• [Your assignment] Your reply should be the records below, duplicated exactly, with any picture removed.

+ + + +

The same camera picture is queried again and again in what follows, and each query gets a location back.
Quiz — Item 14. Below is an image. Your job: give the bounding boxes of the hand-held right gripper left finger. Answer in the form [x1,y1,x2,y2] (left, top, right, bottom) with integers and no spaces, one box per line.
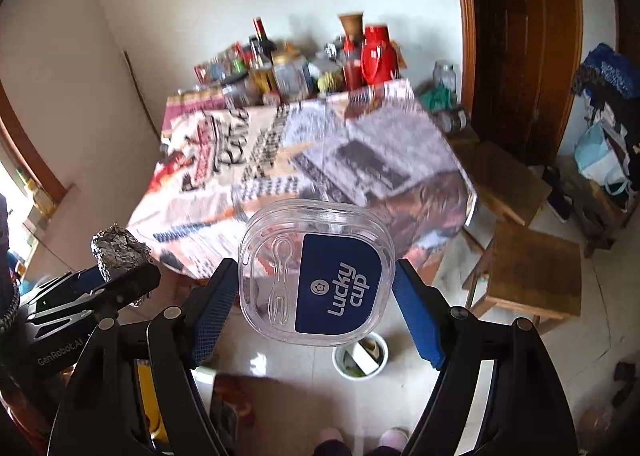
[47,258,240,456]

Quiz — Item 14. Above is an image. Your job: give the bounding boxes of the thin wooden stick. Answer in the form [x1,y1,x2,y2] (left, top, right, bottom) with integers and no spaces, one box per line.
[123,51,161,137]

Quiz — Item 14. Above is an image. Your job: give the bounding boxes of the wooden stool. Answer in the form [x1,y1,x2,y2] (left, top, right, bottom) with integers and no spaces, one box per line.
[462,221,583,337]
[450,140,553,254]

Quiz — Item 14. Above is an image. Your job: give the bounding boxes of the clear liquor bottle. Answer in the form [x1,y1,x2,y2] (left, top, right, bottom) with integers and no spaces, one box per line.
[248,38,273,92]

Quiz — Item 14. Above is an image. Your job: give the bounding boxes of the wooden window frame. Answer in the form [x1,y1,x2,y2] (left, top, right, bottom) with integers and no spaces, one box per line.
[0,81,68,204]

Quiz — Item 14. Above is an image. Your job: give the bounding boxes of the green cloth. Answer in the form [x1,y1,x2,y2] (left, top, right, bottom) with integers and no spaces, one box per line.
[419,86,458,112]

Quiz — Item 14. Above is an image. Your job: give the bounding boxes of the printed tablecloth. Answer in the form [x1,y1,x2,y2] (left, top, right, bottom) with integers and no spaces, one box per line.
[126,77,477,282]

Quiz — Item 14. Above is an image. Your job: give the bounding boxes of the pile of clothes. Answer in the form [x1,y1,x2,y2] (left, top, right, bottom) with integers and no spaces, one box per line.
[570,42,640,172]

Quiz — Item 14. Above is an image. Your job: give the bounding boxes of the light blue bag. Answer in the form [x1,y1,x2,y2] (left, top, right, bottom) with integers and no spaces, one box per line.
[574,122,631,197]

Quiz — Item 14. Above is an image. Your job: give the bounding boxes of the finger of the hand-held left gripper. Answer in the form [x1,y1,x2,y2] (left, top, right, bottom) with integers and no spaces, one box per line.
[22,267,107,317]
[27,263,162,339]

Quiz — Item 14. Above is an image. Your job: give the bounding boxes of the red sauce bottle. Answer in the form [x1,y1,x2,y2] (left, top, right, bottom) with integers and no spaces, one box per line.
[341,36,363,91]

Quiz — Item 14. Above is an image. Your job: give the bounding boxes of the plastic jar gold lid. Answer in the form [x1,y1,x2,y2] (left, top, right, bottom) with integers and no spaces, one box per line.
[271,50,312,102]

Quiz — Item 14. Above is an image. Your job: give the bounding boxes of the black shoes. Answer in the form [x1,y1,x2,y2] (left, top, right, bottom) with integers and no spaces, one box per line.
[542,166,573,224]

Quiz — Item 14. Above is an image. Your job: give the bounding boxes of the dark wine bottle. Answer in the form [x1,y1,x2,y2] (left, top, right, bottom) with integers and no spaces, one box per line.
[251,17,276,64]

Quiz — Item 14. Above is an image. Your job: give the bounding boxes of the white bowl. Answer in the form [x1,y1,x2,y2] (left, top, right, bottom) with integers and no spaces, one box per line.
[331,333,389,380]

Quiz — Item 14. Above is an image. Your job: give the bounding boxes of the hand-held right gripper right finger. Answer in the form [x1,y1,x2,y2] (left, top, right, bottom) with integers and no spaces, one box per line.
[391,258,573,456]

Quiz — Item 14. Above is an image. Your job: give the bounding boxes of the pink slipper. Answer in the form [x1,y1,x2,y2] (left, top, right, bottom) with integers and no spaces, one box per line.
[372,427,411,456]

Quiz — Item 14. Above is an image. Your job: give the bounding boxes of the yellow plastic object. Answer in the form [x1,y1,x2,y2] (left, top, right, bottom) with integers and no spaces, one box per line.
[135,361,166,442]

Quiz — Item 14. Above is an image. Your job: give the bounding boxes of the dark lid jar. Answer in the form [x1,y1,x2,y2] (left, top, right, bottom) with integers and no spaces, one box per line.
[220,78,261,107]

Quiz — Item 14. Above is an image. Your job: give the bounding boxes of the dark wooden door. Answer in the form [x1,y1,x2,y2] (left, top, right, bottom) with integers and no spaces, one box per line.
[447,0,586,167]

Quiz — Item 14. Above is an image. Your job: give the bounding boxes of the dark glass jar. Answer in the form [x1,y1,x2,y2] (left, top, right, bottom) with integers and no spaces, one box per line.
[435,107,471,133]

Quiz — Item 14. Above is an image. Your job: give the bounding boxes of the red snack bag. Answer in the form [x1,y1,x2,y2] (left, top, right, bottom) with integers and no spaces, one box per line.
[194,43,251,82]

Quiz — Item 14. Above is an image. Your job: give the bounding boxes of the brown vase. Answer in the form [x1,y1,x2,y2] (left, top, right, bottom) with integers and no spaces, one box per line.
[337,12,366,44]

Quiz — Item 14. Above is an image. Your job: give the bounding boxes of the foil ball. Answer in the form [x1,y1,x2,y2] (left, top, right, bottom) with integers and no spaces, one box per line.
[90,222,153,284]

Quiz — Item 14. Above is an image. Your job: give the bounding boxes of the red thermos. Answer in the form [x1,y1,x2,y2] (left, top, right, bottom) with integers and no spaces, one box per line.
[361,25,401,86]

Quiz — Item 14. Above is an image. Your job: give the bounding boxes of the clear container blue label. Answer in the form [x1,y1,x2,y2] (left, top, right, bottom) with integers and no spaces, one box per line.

+ + + +

• [Exercise output]
The same camera picture is queried again and again in what follows, and each query gets a location back.
Quiz — Item 14. Below is an image. Your job: give the bounding boxes of the hand-held right gripper left finger. Answer in the form [x1,y1,x2,y2] (left, top, right, bottom) with integers and no spaces, one box per line.
[47,258,240,456]

Quiz — Item 14. Above is an image. Your job: give the bounding boxes of the thin wooden stick. Answer in the form [x1,y1,x2,y2] (left, top, right, bottom) with integers and no spaces, one box per line.
[123,51,161,137]

Quiz — Item 14. Above is an image. Your job: give the bounding boxes of the wooden stool. Answer in the form [x1,y1,x2,y2] (left, top, right, bottom) with integers and no spaces, one box per line.
[462,221,583,337]
[450,140,553,254]

Quiz — Item 14. Above is an image. Your job: give the bounding boxes of the clear liquor bottle. Answer in the form [x1,y1,x2,y2] (left, top, right, bottom) with integers and no spaces, one box per line.
[248,38,273,92]

Quiz — Item 14. Above is an image. Your job: give the bounding boxes of the wooden window frame. Answer in the form [x1,y1,x2,y2] (left, top, right, bottom) with integers and no spaces, one box per line.
[0,81,68,204]

Quiz — Item 14. Above is an image. Your job: give the bounding boxes of the green cloth. Answer in the form [x1,y1,x2,y2] (left, top, right, bottom) with integers and no spaces, one box per line.
[419,86,458,112]

Quiz — Item 14. Above is an image. Your job: give the bounding boxes of the printed tablecloth. Answer in the form [x1,y1,x2,y2] (left, top, right, bottom) with integers and no spaces, one box per line.
[126,77,477,282]

Quiz — Item 14. Above is an image. Your job: give the bounding boxes of the pile of clothes. Answer in the form [x1,y1,x2,y2] (left, top, right, bottom) with integers and no spaces, one box per line.
[570,42,640,172]

Quiz — Item 14. Above is an image. Your job: give the bounding boxes of the light blue bag. Answer in the form [x1,y1,x2,y2] (left, top, right, bottom) with integers and no spaces, one box per line.
[574,122,631,197]

Quiz — Item 14. Above is an image. Your job: give the bounding boxes of the finger of the hand-held left gripper. Answer in the form [x1,y1,x2,y2] (left, top, right, bottom) with integers and no spaces, one box per line.
[22,267,107,317]
[27,263,162,339]

Quiz — Item 14. Above is an image. Your job: give the bounding boxes of the red sauce bottle. Answer in the form [x1,y1,x2,y2] (left, top, right, bottom) with integers and no spaces, one box per line.
[341,36,363,91]

Quiz — Item 14. Above is an image. Your job: give the bounding boxes of the plastic jar gold lid. Answer in the form [x1,y1,x2,y2] (left, top, right, bottom) with integers and no spaces, one box per line.
[271,50,312,102]

Quiz — Item 14. Above is an image. Your job: give the bounding boxes of the black shoes. Answer in the form [x1,y1,x2,y2] (left, top, right, bottom) with integers and no spaces, one box per line.
[542,166,573,224]

Quiz — Item 14. Above is an image. Your job: give the bounding boxes of the dark wine bottle. Answer in the form [x1,y1,x2,y2] (left, top, right, bottom) with integers and no spaces, one box per line.
[251,17,276,64]

Quiz — Item 14. Above is an image. Your job: give the bounding boxes of the white bowl. Answer in the form [x1,y1,x2,y2] (left, top, right, bottom) with integers and no spaces, one box per line.
[331,333,389,380]

Quiz — Item 14. Above is an image. Your job: give the bounding boxes of the hand-held right gripper right finger. Answer in the form [x1,y1,x2,y2] (left, top, right, bottom) with integers and no spaces, one box per line.
[391,258,573,456]

Quiz — Item 14. Above is an image. Your job: give the bounding boxes of the pink slipper. Answer in the form [x1,y1,x2,y2] (left, top, right, bottom) with integers and no spaces, one box per line.
[372,427,411,456]

Quiz — Item 14. Above is an image. Your job: give the bounding boxes of the yellow plastic object. Answer in the form [x1,y1,x2,y2] (left, top, right, bottom) with integers and no spaces, one box per line.
[135,361,166,442]

Quiz — Item 14. Above is an image. Your job: give the bounding boxes of the dark lid jar. Answer in the form [x1,y1,x2,y2] (left, top, right, bottom) with integers and no spaces, one box per line.
[220,78,261,107]

Quiz — Item 14. Above is an image. Your job: give the bounding boxes of the dark wooden door. Answer in the form [x1,y1,x2,y2] (left, top, right, bottom) with integers and no spaces, one box per line.
[447,0,586,167]

Quiz — Item 14. Above is an image. Your job: give the bounding boxes of the dark glass jar. Answer in the form [x1,y1,x2,y2] (left, top, right, bottom) with integers and no spaces, one box per line.
[435,107,471,133]

Quiz — Item 14. Above is an image. Your job: give the bounding boxes of the red snack bag. Answer in the form [x1,y1,x2,y2] (left, top, right, bottom) with integers and no spaces, one box per line.
[194,43,251,82]

Quiz — Item 14. Above is an image. Your job: give the bounding boxes of the brown vase. Answer in the form [x1,y1,x2,y2] (left, top, right, bottom) with integers and no spaces, one box per line.
[337,12,366,44]

Quiz — Item 14. Above is an image. Your job: give the bounding boxes of the foil ball. Answer in the form [x1,y1,x2,y2] (left, top, right, bottom) with integers and no spaces, one box per line.
[90,222,153,284]

Quiz — Item 14. Above is an image. Your job: give the bounding boxes of the red thermos. Answer in the form [x1,y1,x2,y2] (left, top, right, bottom) with integers and no spaces, one box per line.
[361,25,401,86]

Quiz — Item 14. Above is an image. Your job: give the bounding boxes of the clear container blue label. Answer in the form [x1,y1,x2,y2] (left, top, right, bottom) with integers and no spaces, one box per line.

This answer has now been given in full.